В комнате Астрид сладко пахло духами и благовониями. Шторы на окне были плотно задернуты — со дня смерти отца мачеха не любила яркого света.
— Арман… — Астрид усадила мальчика в кресло и опустилась перед ним на корточки. — Я не могу сейчас отвести вас в столицу…
— Но почему? — Арман не сдержал
— Понимаешь… мой брат… хочет вернуть моего сына в Виссавию. Он сказал, что если я не позволю ему забрать Эррэмиэля, он убьет вас обоих, — Астрид ласково провела рукой по волосам Армана. — Мой брат всего лишь разбалованный мальчик. Он не привык, чтобы его приказам не подчинялись, потому и вырвались из него эти глупые слова. Но советники обязательно его переубедят. Со временем. Мой брат успокоится, и мы вернемся в столицу, а пока мы должны остаться здесь.
— Почему ты не отдашь ему Эрра? — взвился Арман.
— Место Эрра здесь, как и твое. Ты хочешь, чтобы я и Эрр вернулись в Виссавию? Ты же знаешь, что не сможешь последовать за нами. Ты должен унаследовать власть над северным родом… ты знаешь, Арман… Понимаешь, мальчик. Ты уже достаточно взрослый, чтобы понимать.
— Почему? Почему я должен сидеть в этой дыре из-за вас! — вскричал Арман и осекся, увидев в дверях брата.
Эрр грустно улыбнулся, Арман проскочил мимо него, пролетел через зал, сбив с ног нескольких слуг, и остановился на крыльце. Почему? Почему Эрр смотрел так, будто все понимает? Будто чувствует его ненависть и боль? Будто прощает? И все равно любит… Проклятие. Все равно любит!
Он с размаху долбанул кулаком колонну и тихо заскулил от боли в разбитых костяшках пальцев. Почему на душе так паршиво! Никогда не было так паршиво…
— Мой архан.
Арман поднял голову и увидел опустившегося перед ним на колени Бада.
— Пойдемте со мной в лес.
— Надоел со своим лесом!
— Мой архан… вам надо прийти в себя и подумать… прежде, чем вы раните брата еще больше.

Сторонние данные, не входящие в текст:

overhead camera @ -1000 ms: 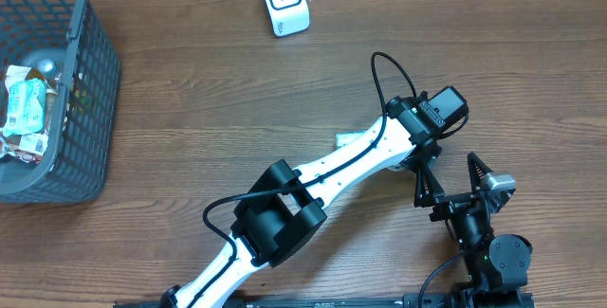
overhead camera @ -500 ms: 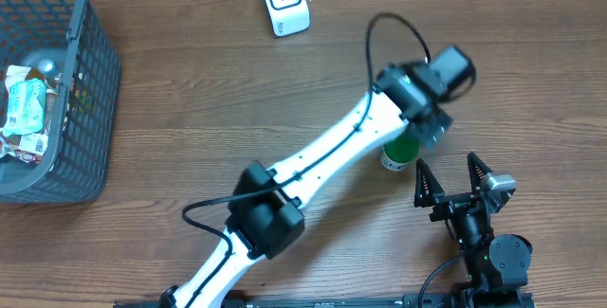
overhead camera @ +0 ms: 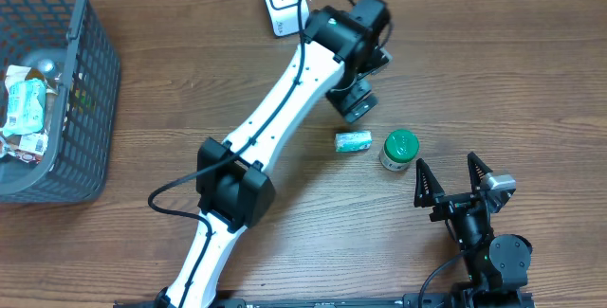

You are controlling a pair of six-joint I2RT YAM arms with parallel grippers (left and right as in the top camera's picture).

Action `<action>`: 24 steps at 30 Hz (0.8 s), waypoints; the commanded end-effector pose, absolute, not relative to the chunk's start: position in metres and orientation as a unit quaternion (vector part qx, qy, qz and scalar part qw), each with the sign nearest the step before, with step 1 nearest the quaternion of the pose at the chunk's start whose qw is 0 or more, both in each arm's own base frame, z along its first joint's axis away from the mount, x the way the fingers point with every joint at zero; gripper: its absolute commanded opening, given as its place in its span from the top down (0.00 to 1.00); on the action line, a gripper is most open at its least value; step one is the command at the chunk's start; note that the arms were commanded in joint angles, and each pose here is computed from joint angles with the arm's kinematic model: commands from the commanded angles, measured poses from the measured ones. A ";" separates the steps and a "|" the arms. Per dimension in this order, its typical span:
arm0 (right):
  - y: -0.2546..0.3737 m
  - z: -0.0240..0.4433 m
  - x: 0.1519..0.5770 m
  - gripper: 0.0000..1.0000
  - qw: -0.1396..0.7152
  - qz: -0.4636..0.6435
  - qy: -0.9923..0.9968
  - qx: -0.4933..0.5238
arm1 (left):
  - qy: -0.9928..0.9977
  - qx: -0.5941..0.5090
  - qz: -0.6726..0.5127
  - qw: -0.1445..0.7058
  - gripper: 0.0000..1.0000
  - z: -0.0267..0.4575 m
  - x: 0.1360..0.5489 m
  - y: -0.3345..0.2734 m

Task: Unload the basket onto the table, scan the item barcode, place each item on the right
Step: 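Move the left gripper to the Kleenex tissue pack and grasp it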

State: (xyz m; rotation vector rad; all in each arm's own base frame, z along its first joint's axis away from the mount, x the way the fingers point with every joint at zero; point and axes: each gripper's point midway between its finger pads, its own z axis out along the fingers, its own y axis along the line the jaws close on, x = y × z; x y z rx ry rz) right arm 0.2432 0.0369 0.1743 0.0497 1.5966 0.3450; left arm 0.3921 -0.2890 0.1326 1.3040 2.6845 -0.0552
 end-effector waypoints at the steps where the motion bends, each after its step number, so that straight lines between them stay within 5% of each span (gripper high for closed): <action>1: 0.034 0.172 0.244 0.00 0.686 0.149 0.711 0.029 | 0.870 0.485 -0.084 0.034 0.02 0.112 0.373 -0.294; 17: 0.034 0.172 0.244 0.00 0.686 0.149 0.711 0.029 | 0.841 0.533 -0.094 -0.026 0.02 0.039 0.333 -0.305; 21: 0.034 0.172 0.244 0.00 0.686 0.149 0.711 0.029 | 0.840 0.534 -0.093 -0.035 0.19 0.032 0.325 -0.306; 24: 0.034 0.172 0.244 0.00 0.686 0.149 0.711 0.029 | 0.841 0.532 -0.092 -0.039 0.44 0.030 0.324 -0.305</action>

Арман сжал зубы, стараясь сдержать захлестнувшую его злость. Нельзя показывать злость перед слугами, перед слугами вообще не надо срываться. А тем более, нельзя плакать, но Арман уже не мог остановиться. Эрр… везде только Эрр… Армана будто и не было в этом мире. Почему все всегда и везде думают только о брате? Заботятся только о нем? В столице это было не так заметно, в столице у Армана была отдушина, была частная школа и друзья, а здесь он потерял все! Даже гордость!

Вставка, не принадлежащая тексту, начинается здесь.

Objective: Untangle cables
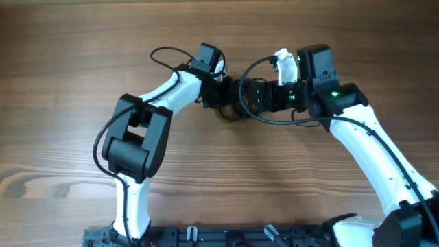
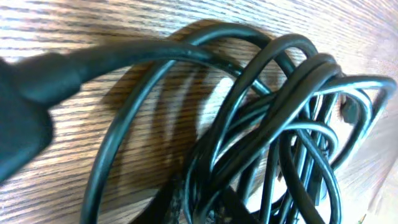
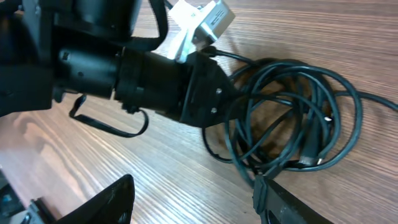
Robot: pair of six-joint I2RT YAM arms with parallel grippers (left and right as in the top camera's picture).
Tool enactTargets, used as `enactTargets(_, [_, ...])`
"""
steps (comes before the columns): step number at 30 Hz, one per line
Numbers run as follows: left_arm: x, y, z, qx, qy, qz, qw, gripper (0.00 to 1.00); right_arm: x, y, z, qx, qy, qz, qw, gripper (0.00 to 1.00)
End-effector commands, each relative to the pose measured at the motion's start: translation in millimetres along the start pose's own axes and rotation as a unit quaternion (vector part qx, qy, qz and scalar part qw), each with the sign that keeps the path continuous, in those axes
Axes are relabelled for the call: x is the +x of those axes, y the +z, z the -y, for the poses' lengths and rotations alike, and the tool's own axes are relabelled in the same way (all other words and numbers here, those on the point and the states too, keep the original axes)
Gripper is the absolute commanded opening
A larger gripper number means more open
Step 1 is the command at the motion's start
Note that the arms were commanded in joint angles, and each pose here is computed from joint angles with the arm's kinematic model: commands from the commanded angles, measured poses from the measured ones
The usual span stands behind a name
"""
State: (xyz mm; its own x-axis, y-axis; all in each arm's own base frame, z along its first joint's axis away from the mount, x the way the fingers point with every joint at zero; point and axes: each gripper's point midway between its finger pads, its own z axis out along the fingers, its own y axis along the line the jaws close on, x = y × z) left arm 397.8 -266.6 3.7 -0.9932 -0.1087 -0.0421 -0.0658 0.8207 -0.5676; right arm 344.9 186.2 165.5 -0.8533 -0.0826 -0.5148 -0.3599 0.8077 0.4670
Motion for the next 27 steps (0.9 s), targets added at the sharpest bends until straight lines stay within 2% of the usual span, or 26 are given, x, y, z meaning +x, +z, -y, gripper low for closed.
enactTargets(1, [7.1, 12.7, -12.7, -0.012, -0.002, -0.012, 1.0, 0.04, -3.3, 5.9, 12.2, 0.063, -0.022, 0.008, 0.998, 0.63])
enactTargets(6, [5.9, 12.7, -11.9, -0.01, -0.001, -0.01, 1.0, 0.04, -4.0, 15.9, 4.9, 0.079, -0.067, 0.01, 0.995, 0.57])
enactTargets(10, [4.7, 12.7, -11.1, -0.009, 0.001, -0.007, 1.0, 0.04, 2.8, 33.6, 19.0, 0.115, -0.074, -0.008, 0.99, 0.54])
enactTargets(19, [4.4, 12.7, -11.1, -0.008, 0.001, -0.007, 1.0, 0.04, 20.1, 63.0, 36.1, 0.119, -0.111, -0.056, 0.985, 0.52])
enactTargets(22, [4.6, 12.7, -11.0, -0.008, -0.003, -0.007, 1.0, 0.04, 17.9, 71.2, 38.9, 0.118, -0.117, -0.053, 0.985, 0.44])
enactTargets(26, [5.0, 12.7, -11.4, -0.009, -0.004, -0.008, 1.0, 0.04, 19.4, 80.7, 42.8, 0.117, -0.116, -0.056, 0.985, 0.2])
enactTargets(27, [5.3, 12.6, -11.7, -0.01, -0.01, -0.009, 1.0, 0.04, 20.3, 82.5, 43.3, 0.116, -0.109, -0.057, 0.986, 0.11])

Чувствуя, как подходят к горлу слезы обиды, Арман грубо оттолкнул Бада, вскочил на ноги и почти бегом выскочил во внутренний двор, тотчас же нырнув под тень колонны…

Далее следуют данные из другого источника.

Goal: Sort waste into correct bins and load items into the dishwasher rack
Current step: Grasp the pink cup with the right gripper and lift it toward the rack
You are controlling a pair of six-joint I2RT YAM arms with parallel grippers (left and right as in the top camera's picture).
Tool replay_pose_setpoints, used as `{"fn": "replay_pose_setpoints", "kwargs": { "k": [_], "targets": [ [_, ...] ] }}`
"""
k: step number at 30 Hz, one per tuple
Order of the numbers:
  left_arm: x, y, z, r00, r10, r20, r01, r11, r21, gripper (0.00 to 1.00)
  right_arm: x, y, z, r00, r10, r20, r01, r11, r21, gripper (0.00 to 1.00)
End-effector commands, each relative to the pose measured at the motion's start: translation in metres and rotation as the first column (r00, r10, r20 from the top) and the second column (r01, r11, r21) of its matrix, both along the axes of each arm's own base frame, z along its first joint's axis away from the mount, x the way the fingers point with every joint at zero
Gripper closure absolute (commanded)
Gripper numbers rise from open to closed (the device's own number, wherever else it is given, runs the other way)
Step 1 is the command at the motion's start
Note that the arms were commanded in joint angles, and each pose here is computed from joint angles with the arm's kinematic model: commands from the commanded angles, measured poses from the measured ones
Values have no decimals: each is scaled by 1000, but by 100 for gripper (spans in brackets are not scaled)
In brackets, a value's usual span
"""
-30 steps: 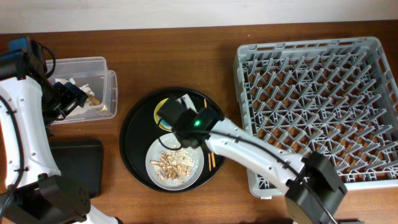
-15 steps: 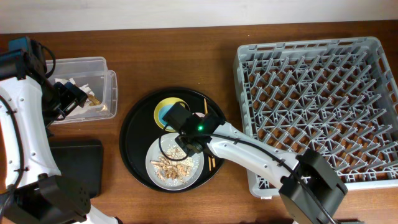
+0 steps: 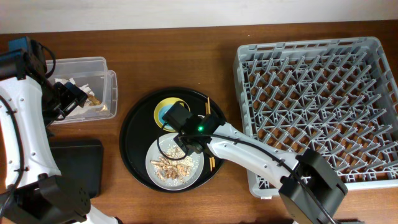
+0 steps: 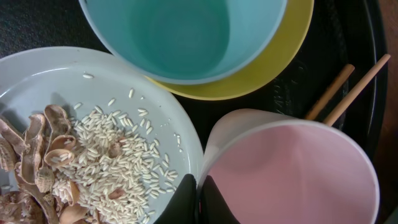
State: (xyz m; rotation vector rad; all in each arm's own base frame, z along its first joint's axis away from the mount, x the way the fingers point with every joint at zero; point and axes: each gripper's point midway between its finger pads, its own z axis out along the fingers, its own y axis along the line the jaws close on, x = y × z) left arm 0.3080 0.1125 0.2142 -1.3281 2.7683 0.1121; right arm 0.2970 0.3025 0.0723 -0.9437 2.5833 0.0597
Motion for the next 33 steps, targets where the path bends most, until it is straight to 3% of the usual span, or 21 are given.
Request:
{"fn": "replay_pose_setpoints", "kwargs": {
  "k": [1, 11, 15, 17, 20, 23, 33],
  "targets": [
    [0, 1, 6, 1000, 13, 20, -13, 1000, 6, 1, 9, 8, 31, 999, -5, 44, 3, 999, 48, 96],
    [0, 1, 6, 1000, 13, 20, -13, 1000, 6, 1, 51, -63, 150, 975, -198, 101, 183, 974, 137, 96],
    [0, 1, 6, 1000, 13, 19, -13, 1000, 6, 1, 73, -114, 185, 950, -309, 35, 284, 908, 307, 96],
    [0, 1, 6, 1000, 13, 20, -13, 1000, 6, 1, 82, -138, 190, 940, -338, -58, 331, 851, 408, 96],
    [0, 1, 6, 1000, 13, 19, -13, 1000, 7, 1, 91, -173, 193, 947, -263, -182, 319, 748, 582, 96],
    [0, 1, 6, 1000, 13, 19, -13, 1000, 6, 1, 95, -194, 199, 952, -209, -225, 307, 654, 691, 96],
    [0, 1, 6, 1000, 13, 19, -13, 1000, 7, 1, 105, -257, 196, 926, -177, -332, 376, 381, 845, 96]
  ]
}}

Эрр стоял на площадке рядом со статуей Ири, богини благополучия, и смотрел куда-то вниз. На лице его было столько ужаса, что сердце болезненно сжалось. Схватив брата за руку, не зная, что сказать, не зная, откуда этот страх на лице Эрра, Арман тихо прошептал:
— Иди сюда, звереныш, я тебе что-то покажу!
Эрр улыбнулся, прижался к Арману и, дрожа всем телом, кивнул.
Арман хотел спросить Эрра, понял ли брат, о чем они разговаривали с мачехой, понял ли смысл его горьких, выкрикнутых в гневе слов, но не решился. Просто оттолкнул мягко Эрра и посмотрел ему в глаза. Брат ответил спокойно-уверенным взглядом, и Арман, взъерошив его черные волосы, прошептал:
— Идем.
Ничего Эрр не понял. Это хорошо. Стало гораздо легче, из души ушла горечь. Эрр это всего лишь ребенок с огромным магическим даром, чувствительный и ранимый. Высший. А Арман знал, как в школе не любили высших, как их боялись, как косились на нескольких молчаливых учеников, к которым подойти, с которыми разговаривать строго запрещалось.